Whenever "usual" occurs in a line of the material, list that line.

Segment Open

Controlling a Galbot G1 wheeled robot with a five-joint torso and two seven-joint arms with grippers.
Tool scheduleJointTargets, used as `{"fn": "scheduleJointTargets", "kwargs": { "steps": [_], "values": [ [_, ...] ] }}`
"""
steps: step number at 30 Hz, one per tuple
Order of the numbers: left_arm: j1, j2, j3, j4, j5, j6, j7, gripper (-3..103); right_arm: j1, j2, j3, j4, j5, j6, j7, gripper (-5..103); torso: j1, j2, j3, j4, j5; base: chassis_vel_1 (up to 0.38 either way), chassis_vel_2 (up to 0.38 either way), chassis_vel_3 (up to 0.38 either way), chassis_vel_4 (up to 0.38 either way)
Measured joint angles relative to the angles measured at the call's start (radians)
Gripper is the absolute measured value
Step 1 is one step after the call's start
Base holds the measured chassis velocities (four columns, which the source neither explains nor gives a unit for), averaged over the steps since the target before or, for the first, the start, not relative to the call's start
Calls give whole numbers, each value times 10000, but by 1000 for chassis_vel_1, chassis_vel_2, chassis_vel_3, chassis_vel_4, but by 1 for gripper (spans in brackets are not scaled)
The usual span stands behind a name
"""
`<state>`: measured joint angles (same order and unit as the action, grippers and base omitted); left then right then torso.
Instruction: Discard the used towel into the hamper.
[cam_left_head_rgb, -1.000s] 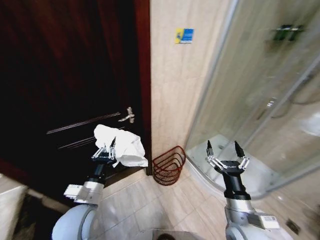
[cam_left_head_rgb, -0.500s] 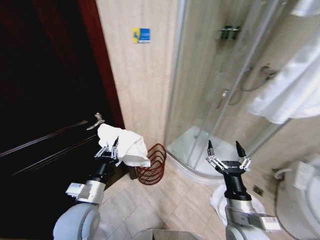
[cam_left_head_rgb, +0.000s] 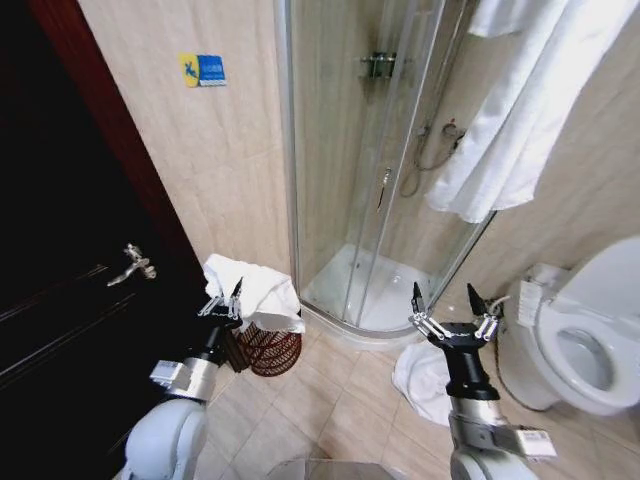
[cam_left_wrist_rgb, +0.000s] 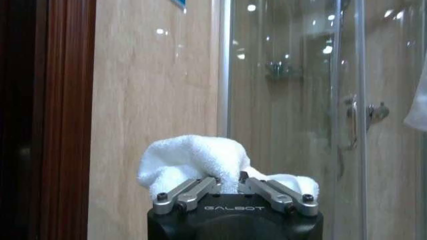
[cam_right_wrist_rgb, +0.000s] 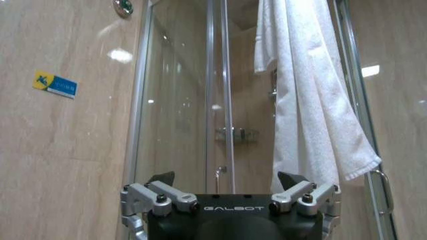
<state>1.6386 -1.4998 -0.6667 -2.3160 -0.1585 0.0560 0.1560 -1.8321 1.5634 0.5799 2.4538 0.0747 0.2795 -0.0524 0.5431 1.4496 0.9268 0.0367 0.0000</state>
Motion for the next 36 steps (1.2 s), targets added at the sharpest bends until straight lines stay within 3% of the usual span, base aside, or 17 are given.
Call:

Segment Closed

» **Answer space**:
The usual span stands behind a name
Motion for the next 36 steps (1.2 s), targets added at the sharpest bends until straight lines stay within 3% of the usual span, base aside, or 17 are given.

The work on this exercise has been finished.